What you have to do
Only the number is wanted: how many lines below contain "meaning"?
*** Opening Input data ***
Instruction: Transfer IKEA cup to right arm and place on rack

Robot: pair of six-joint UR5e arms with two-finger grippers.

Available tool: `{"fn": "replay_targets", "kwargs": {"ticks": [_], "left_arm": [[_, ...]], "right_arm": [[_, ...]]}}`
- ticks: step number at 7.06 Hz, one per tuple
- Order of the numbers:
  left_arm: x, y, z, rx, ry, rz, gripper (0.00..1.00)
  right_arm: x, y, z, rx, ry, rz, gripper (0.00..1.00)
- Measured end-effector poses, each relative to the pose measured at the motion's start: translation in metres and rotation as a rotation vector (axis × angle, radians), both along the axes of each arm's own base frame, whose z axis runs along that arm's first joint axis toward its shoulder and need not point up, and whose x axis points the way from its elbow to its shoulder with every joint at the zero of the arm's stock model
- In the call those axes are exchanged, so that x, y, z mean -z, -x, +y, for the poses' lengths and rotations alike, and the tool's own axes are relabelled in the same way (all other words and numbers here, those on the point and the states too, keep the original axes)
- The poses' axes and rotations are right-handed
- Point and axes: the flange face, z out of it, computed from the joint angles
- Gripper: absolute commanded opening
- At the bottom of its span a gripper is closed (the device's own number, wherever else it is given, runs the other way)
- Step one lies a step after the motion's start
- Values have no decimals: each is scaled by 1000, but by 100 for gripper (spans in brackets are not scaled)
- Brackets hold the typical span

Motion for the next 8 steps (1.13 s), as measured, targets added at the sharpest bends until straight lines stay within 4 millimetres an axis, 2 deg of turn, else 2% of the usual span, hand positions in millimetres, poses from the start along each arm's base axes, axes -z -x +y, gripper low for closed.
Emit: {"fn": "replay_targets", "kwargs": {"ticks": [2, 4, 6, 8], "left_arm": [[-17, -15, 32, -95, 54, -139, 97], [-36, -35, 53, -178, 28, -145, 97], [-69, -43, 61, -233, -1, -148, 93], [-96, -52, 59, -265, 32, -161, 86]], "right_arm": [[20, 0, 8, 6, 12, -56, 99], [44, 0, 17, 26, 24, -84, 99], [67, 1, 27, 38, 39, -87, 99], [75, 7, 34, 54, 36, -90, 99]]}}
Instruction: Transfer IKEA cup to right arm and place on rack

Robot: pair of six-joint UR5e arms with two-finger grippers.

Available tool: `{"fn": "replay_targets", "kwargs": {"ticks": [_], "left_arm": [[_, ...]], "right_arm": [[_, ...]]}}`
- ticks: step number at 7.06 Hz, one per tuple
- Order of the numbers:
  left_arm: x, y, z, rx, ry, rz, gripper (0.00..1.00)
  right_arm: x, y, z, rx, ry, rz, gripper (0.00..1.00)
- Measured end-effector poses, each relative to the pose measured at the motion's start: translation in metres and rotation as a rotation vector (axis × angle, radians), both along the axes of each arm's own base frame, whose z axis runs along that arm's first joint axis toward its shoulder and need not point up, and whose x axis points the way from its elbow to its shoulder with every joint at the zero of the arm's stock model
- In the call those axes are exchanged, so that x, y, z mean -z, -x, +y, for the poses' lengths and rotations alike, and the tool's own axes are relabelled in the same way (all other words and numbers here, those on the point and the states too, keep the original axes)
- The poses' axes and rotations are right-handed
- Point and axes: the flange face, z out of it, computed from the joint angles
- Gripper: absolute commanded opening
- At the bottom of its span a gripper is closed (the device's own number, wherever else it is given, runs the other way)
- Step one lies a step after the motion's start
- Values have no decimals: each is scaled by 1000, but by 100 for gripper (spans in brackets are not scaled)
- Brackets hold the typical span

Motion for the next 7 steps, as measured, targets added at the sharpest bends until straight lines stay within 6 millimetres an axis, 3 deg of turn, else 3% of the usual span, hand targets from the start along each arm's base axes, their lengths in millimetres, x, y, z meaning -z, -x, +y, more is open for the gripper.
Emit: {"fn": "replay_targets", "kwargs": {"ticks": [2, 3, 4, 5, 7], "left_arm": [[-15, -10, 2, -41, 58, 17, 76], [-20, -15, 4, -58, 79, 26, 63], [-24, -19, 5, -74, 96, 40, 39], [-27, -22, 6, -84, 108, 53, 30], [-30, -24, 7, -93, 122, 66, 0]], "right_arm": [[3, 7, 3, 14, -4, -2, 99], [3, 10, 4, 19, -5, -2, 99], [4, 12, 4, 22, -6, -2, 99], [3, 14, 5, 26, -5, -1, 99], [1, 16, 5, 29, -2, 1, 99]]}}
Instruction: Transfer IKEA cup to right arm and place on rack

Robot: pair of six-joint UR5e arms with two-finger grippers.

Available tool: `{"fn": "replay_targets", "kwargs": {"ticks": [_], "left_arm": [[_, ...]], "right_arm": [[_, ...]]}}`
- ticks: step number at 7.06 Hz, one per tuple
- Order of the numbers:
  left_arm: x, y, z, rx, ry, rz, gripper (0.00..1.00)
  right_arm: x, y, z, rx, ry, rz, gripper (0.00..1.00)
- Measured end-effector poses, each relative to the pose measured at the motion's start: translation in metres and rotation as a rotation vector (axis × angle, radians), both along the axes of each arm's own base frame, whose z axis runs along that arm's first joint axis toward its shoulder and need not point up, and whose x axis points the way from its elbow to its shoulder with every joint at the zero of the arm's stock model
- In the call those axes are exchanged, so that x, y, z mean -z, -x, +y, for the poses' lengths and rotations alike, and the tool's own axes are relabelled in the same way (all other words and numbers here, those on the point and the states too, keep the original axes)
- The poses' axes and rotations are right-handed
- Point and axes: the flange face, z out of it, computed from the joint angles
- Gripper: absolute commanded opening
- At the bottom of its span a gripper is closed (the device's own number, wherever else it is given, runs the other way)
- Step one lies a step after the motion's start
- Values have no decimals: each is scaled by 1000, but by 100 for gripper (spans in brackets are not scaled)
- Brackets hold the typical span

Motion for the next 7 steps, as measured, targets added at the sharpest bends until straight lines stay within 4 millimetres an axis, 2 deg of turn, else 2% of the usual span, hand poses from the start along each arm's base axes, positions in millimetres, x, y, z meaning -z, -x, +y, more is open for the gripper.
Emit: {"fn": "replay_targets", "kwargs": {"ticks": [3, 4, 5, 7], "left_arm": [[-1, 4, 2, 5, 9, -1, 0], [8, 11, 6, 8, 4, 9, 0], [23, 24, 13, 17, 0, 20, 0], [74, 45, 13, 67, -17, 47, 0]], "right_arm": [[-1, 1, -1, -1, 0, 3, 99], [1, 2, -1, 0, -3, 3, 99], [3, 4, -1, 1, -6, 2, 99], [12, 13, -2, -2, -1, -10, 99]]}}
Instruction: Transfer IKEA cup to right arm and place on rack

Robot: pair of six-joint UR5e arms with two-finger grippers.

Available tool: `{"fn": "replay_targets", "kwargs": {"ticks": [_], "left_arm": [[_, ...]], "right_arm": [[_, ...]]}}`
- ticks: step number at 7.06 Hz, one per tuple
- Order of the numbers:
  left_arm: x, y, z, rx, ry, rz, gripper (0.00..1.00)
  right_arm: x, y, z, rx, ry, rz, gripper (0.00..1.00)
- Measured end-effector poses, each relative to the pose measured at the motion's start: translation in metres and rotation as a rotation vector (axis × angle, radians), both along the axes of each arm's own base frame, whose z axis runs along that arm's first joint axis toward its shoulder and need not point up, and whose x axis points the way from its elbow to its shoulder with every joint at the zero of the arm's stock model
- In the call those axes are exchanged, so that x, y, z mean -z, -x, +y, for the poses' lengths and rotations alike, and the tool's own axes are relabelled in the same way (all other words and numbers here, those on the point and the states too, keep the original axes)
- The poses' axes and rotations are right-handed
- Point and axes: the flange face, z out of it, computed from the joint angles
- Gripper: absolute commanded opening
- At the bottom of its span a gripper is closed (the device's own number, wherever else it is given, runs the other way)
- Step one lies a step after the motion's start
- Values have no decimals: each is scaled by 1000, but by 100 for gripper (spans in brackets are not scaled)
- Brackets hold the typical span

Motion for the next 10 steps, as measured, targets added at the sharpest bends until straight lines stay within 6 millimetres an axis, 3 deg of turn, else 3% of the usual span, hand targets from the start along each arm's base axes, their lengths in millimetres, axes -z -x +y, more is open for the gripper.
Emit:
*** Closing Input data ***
Result below
2